Ähnlich äußerten sich der Präses der Evangelischen Kirche im Rheinland, Manfred Rekowski, der der AfD im April vorwarf, der Gesellschaft zu schaden, oder der Ratsvorsitzende der EKD, Heinrich Bedford-Strohm: „Wir müssen klare Kante zeigen gegenüber allen Versuchen, völkisches Gedankengut und rechtsextremistische Kampfrhetorik in unserem Land wieder salonfähig zu machen“, sagte Bedford-Strohm auf der EKD-Synode im November in Magdeburg. Und der Bevollmächtigte der katholischen Kirche am Sitz der Bundesregierung, Prälat Karl Jüsten, machte jüngst auf einer Tagung der Kommission „Iustitia et Pax“ in Berlin klar: „Ein Katholik hat in der AfD nichts zu suchen, das verbietet sich von unserem Menschenbild her.“

Theologin sieht Verwechselung von Glauben und Wissen

Doch so klar, wie es sich führende Kirchenvertreter wünschen, ist die Kante zwischen ihren Gläubigen und der AfD wohl nicht. „Ich bin Mitglied der Evangelischen Kirche und betrachte das als eine Aufforderung, aus der Kirche auszutreten“, sagte der AfD-Spitzenpolitiker Alexander Gauland letzte Woche. „Ich empfinde es als Zumutung, dass ein Bischof seelischen Druck auf Gläubige ausübt und sagt, euer kirchliches und euer politisches Engagement lässt sich nicht vereinbaren.“

Und der AfD-Landtagsabgeordnete Steffen Königer verstieg sich gar zu der Behauptung, Jesus würde heute seine politische Heimat in der AfD finden. Was heute zumindest für eine ganze Reihe Kirchenmitglieder gilt: In Bendorf in Rheinland-Pfalz sitzt ein ehemaliger AfD-Landtagskandidat im Pfarrgemeinderat. In Krefeld will ein Pfarrer im Ruhestand für die AfD bei der kommenden Landtagswahl kandidieren.

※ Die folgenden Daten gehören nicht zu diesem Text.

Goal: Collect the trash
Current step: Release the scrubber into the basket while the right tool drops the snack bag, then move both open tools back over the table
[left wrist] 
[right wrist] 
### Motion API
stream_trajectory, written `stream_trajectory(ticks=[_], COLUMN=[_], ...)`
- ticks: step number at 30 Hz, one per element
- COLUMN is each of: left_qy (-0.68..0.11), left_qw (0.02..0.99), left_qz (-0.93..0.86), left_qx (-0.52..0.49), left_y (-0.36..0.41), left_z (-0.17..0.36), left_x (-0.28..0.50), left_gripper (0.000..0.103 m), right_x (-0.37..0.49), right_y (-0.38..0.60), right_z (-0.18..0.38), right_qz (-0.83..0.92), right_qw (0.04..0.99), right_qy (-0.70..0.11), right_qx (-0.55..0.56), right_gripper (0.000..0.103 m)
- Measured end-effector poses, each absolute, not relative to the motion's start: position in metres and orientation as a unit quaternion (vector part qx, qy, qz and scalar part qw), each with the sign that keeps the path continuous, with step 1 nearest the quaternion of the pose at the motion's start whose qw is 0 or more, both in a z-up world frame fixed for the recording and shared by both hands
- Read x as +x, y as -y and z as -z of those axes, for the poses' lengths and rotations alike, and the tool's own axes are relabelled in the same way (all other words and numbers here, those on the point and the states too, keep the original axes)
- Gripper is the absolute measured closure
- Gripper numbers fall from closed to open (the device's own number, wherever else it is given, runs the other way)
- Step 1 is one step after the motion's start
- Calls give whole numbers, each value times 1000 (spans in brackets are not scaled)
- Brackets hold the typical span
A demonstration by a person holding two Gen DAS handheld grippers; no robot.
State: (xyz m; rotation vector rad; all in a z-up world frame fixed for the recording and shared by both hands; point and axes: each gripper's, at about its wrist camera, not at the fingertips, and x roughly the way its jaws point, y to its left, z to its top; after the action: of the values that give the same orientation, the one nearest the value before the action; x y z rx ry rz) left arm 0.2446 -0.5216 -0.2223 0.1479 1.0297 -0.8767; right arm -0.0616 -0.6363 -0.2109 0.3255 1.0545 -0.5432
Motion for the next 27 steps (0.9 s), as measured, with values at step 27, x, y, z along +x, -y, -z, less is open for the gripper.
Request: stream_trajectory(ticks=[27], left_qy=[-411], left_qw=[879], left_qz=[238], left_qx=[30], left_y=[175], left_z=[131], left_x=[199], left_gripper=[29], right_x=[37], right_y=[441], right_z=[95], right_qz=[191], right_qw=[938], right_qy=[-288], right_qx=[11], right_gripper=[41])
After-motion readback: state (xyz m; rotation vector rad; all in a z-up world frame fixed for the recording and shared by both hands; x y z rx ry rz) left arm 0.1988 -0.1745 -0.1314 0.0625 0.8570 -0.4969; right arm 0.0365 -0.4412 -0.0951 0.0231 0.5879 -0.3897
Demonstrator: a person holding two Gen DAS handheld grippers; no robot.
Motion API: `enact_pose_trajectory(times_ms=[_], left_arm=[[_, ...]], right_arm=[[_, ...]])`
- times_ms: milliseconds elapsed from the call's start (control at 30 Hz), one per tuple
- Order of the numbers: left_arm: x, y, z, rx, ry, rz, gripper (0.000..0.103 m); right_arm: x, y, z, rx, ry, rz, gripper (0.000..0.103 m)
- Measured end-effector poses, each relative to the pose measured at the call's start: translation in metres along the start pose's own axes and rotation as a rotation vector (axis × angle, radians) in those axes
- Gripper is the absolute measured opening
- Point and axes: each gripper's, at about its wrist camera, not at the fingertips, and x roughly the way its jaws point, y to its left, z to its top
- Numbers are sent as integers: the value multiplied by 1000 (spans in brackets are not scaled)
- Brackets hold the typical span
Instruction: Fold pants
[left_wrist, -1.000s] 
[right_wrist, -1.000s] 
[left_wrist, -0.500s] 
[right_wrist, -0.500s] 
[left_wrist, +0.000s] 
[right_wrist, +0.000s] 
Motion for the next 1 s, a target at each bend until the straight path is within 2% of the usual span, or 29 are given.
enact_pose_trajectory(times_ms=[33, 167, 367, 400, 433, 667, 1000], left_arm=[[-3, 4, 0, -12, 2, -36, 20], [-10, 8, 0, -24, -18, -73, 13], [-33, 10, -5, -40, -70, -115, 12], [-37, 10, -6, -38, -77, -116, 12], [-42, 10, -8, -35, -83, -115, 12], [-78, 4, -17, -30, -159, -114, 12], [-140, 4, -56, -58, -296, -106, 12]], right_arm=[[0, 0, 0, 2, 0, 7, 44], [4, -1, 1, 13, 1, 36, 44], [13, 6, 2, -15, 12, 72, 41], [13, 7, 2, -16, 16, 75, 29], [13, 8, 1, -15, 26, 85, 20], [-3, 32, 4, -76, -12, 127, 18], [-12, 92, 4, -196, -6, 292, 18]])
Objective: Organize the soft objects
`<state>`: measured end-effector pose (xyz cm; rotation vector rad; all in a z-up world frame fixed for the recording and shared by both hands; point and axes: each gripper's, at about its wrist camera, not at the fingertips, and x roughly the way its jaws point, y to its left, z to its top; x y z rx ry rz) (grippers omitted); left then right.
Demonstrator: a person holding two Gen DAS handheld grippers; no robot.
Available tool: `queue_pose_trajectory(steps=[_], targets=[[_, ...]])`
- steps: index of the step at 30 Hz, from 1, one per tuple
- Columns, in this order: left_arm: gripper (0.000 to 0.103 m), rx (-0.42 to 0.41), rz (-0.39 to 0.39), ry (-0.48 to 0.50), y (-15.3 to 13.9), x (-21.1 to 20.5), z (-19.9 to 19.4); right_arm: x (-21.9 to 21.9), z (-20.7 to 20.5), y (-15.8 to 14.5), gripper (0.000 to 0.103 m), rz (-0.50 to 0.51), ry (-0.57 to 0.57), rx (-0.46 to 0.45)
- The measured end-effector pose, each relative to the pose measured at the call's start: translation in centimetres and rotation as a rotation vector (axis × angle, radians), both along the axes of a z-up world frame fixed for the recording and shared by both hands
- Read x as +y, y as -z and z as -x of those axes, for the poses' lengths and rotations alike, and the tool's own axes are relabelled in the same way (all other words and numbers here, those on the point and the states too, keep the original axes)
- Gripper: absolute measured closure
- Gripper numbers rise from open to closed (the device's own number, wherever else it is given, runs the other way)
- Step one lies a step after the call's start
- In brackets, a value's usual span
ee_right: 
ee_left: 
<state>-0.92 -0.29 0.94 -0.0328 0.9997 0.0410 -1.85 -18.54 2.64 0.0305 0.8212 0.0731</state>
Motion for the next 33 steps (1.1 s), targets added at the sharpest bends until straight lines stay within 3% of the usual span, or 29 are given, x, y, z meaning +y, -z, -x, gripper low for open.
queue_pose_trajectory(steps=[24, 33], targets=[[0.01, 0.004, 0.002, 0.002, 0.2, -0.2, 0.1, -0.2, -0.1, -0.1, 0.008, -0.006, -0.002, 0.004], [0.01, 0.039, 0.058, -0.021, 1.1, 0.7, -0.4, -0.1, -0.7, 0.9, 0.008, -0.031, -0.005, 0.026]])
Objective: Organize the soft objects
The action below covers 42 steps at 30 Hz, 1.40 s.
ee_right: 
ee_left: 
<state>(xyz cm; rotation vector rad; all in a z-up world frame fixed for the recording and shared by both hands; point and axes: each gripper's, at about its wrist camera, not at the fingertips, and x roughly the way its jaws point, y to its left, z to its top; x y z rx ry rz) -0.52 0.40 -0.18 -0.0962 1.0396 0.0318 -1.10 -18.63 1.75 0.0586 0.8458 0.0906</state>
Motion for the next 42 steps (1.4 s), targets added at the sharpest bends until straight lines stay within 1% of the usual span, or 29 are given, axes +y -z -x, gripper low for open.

Rund 20 Prozent der Christen in Deutschland sind nach Einschätzung des Sozialwissenschaftlers Andreas Lob-Hüdepohl empfänglich für die politischen Thesen der AfD. „Bei allen Aktivitäten, die Kirchengemeinden etwa im Rahmen der Flüchtlingskrise an den Tag gelegt haben, müssen wir schlicht zur Kenntnis nehmen, dass ein Fünftel der praktizierenden Katholiken einem rechtspopulistischen Einstellungsmuster manifest anhängen“, sagte er auf der Berliner „Iustitia et Pax“-Tagung.

Und die Kölner Theologin Saskia Wendel attestierte Christen, die für den Rechtspopulismus empfänglich seien, eine „Verwechselung von Glauben und Wissen.“ Menschen, die ganz genau wüssten, was im Glauben wahr und was falsch sei, würden verkennen, dass Glaube „nichts mit Wissen, im Sinne von sicherem Wissen, sondern vielmehr etwas mit fester Überzeugtheit und Vertrauen“ zu tun habe.